Information for Paper ID 8143
Paper Information:
Paper Title: SwiftCIM: A 55nm 23.2µJ/Token L-0.5 ReRAM Coupled Digital CIM Accelerator with Fully-Fused Multi-Head Attention Dataflow for Flashattention 
Student Contest: No 
Affiliation Type: Academia 
Keywords: Digital CIM,L-0.5 ReRAM, dataflow, FlashAttention 
Abstract: This paper presents SwiftCIM, a novel Transformer accelerator with three key features: (1) High-density ReRAM coupled SRAM cell: Each SRAM-CIM cell integrates an L-0.5 high-density ReRAM subarray, enabling fast and robust data loading via differential sensing. (2) L-0.5 ReRAM coupled digital CIM (RC-DCIM): RC-DCIM features dual loading paths — one leveraging high-bandwidth, low-latency weight loading from L-0.5 ReRAM for rapid projection, and the other for conventional external loading for attention — enabling flexible reuse and efficient dataflow scheduling. (3) HW-SW co-designed fully-fused MHA (FF-MHA) dataflow: Leveraging RC-DCIM's rapid projection, we reformulate the FlashAttention-2 dataflow, recompute intermediate tiles, and fuse operators to enable vector-wise pipelining, reducing intermediate tile storage and movement overhead with limited recomputation cost.
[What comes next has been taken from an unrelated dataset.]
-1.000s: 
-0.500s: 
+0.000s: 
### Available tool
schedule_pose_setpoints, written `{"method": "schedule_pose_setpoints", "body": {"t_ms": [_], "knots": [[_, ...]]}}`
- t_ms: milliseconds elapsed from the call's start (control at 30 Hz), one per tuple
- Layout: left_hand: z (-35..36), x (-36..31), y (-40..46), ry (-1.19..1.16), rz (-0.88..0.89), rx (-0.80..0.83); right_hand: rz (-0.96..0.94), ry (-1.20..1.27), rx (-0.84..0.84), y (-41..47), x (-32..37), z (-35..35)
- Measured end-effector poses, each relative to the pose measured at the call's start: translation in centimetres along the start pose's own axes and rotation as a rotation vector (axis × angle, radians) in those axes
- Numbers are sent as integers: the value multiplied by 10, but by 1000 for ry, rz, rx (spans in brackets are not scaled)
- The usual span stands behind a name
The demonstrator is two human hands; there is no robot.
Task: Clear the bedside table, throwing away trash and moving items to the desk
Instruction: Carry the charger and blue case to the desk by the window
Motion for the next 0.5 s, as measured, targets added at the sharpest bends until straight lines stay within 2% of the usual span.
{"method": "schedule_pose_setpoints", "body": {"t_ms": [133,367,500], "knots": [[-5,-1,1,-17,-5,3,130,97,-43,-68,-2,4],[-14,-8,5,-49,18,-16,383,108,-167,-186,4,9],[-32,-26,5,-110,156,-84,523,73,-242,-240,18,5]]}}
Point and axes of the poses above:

Fabricated in 55nm CMOS with commercial ReRAM, SwiftCIM integrates 8MB L-0.5 ReRAM in 29.16mm², achieving 3.95Mb/mm² CIM storage density and 23.22μJ/token energy efficiency, with 1.75× energy efficiency and 2.5× throughput gains over the baseline. 
Track ID: 13 
Track Name: Architectures and Circuits for AI and ML 
Final Decision: Accept as Lecture 
Session Name: Analog and Emerging Non-Volatile Memory CIM (Lecture)